Class: Sailpoint::Scim

Inherits:

Object

• Object
• Sailpoint::Scim

Defined in:

lib/sailpoint/scim.rb

Overview

Used for created SCIM API calls to the organizations IdentityIQ source

Constant Summary

EMPTY_RESPONSE =

'{}'

Class Method Summary

• .accounts ⇒ Hash

  Returns a massive list of all account entries in the IdeneityIQ sources.

• .applications ⇒ Hash

  Used to fetch a list of all Applications and their associated attributes.

• .get_user(identity) ⇒ Hash

  Used to fetch the specified users associated data.

• .resource_types ⇒ Hash

  Fetch all resource types associated with the IdentityIQ API.

• .schemas ⇒ Hash

  Fetch the schemas for all resources types assocaited with the API’s returning data.

• .service_providers ⇒ Hash

  Fetch a list of all ServiceProviders associated with the data being served by the API.

• .user_resource_types ⇒ Hash

  Returns a list of data attributes for the ResourceType -> Users.

• .users ⇒ Hash

  Returns a list of all users from the associated organizations.

Class Method Details

.accounts ⇒ Hash

Returns a massive list of all account entries in the IdeneityIQ sources

Returns:

• (Hash) —

  • A hashed list of all IdenityIQ accounts [Service and User accounts]

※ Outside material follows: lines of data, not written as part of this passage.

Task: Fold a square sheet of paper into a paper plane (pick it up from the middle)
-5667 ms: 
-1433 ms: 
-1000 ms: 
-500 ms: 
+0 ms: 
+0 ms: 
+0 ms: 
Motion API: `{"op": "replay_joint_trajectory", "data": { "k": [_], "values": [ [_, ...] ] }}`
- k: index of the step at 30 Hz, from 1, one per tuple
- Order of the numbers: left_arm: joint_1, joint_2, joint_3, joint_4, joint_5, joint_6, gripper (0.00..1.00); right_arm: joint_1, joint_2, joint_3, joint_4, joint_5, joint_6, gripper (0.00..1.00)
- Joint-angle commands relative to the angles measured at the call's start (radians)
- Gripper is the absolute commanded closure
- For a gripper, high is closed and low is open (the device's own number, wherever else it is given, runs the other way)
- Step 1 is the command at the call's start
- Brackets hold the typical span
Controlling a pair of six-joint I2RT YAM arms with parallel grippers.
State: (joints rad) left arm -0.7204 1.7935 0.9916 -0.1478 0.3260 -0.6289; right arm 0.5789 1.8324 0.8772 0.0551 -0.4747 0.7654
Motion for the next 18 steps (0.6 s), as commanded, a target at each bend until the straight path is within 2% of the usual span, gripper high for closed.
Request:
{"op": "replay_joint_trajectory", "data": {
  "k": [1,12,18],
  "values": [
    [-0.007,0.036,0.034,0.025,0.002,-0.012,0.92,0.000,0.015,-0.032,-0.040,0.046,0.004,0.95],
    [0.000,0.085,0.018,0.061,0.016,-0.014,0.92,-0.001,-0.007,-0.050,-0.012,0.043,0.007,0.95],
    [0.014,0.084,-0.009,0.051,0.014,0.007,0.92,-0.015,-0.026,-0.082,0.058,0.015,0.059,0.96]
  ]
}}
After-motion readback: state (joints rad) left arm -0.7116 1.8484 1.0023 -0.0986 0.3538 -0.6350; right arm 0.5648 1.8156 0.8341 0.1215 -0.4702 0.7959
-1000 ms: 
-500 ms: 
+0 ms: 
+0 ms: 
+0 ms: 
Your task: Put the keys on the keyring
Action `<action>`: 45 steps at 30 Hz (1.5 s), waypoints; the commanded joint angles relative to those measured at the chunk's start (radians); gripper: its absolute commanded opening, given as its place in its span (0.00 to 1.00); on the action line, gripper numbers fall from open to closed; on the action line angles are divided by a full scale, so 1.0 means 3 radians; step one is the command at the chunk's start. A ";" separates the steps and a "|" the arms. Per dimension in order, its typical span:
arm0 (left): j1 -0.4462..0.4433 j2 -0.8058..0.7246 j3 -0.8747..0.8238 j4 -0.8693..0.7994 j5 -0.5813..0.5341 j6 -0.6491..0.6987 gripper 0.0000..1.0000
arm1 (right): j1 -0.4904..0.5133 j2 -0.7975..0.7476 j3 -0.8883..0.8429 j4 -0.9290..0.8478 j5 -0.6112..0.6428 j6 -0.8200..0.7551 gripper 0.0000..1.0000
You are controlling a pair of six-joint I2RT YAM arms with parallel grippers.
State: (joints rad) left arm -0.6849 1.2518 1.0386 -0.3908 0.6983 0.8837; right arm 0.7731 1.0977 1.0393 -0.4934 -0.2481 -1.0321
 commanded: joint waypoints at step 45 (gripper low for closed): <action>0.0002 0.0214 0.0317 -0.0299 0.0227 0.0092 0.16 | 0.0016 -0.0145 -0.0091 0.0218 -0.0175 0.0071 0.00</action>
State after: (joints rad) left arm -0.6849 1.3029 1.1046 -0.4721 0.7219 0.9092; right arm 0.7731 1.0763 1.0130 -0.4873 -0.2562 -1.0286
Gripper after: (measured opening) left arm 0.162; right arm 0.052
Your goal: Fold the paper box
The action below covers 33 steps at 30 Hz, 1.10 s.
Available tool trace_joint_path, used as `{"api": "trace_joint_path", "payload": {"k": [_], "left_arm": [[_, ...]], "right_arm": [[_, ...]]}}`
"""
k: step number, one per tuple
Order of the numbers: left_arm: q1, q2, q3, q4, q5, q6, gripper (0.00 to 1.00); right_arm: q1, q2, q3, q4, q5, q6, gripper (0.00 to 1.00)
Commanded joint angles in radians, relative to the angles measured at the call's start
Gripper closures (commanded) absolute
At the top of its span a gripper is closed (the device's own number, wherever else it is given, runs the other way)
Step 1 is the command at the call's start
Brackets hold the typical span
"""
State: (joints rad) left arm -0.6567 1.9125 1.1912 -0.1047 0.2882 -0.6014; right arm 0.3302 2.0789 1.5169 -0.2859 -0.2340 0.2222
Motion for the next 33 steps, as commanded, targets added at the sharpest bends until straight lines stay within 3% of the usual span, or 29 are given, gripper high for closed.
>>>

# File 'lib/sailpoint/scim.rb', line 14

def self.accounts
  set_scim_interface
  response = HTTParty.get([Sailpoint.config.url, 'v2/Accounts'].join('/'),
                          headers: Sailpoint.config.auth_header,
                          output: 'json', timeout: 10)
  JSON.parse(response&.body || EMPTY_RESPONSE)
end

.applications ⇒ Hash

Used to fetch a list of all Applications and their associated attributes

Returns:

• (Hash) —

  • A hash of all avaialble applications and their associated MetaData attributes

# File 'lib/sailpoint/scim.rb', line 24

def self.applications
  set_scim_interface
  response = HTTParty.get([Sailpoint.config.url, 'v2/Applications'].join('/'),
                          headers: Sailpoint.config.auth_header,
                          output: 'json', timeout: 10)
  JSON.parse(response&.body || EMPTY_RESPONSE)
end

.get_user(identity) ⇒ Hash

Used to fetch the specified users associated data

Returns:

• (Hash) —

  • The users hashed data attributes

Raises:

• (Sailpoint::Helpers::AuthenticationException)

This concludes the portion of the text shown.